Tolmin Castle (Grad Tolmin, Castello di Tolmino, Bockstein, Tulmein), also known as the Castle on Kozlov Rob above Tolmin (Grad na Kozlovem Robu nad Tolminom), is a fortress ruin on the ridge of Kozlov Rob ('Billy-goat's Edge') above the town of Tolmin in southwestern Slovenia.

==History==
The castle was first mentioned in 1188, and its chapel of Saint Martin in 1194. The east and north towers appear to have formed the original core of the fortress; another two hexagonal towers were added later. The north tower had an extensive basement for the storage of provisions, which along with two wells and rainwater cisterns allowed for the withstanding of sieges.

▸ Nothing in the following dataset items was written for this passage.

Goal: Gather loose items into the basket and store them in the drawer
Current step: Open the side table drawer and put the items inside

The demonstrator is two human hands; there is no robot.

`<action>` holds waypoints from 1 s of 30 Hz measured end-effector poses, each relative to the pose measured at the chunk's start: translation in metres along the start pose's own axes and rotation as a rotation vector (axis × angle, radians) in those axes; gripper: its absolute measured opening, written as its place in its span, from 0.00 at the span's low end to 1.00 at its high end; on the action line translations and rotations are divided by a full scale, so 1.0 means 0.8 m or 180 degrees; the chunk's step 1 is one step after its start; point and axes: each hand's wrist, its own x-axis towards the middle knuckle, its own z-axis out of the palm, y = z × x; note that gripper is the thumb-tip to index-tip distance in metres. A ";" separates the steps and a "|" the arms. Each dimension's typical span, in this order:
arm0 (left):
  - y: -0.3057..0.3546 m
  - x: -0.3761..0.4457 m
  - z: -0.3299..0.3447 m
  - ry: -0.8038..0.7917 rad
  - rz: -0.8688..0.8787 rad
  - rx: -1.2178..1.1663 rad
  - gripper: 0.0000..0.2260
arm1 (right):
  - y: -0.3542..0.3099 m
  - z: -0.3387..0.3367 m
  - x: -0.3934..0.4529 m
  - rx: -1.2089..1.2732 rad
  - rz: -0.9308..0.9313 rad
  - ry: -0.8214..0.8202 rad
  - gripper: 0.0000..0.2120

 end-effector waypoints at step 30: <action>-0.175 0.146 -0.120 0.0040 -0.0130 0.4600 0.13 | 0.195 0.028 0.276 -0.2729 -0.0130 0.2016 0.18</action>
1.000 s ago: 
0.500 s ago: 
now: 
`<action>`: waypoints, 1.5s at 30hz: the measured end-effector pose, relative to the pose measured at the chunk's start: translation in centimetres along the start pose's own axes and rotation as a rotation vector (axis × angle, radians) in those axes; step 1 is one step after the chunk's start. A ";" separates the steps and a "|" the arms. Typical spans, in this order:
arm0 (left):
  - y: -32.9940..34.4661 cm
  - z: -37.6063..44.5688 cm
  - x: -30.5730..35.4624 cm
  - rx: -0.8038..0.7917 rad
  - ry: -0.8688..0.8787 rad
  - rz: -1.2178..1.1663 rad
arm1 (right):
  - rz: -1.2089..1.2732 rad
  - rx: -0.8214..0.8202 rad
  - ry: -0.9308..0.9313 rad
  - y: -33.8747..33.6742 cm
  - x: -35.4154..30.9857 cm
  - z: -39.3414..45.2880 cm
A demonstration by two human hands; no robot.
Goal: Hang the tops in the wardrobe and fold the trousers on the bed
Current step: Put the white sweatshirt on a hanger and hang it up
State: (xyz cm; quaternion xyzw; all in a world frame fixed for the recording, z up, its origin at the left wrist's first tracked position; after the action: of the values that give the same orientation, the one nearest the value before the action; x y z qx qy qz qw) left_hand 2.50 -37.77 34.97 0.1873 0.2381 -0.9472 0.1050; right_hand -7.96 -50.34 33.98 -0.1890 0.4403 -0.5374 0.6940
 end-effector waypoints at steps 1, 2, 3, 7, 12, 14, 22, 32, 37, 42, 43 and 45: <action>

The castle was held in fief by a long series of masters: the Patriarchate of Aquileia, the Counts of Gorizia, the city of Cividale del Friuli, the Venetian Republic, and finally the Habsburgs. It appears to have functioned as a dedicated fortress rather than a residence, and had no permanent civilian population in peacetime, only a large garrison; it also housed a prison. The structure was severely damaged in the earthquakes of 1348 and 1511, but was repaired each time. It was finally abandoned in 1651 by its last owners, the Coronini family, for a new manor in Tolmin itself, though it remained sufficiently intact by 1713 to play a role in the great peasant revolt of that year. The castle is currently in ruins, though parts of it have been restored.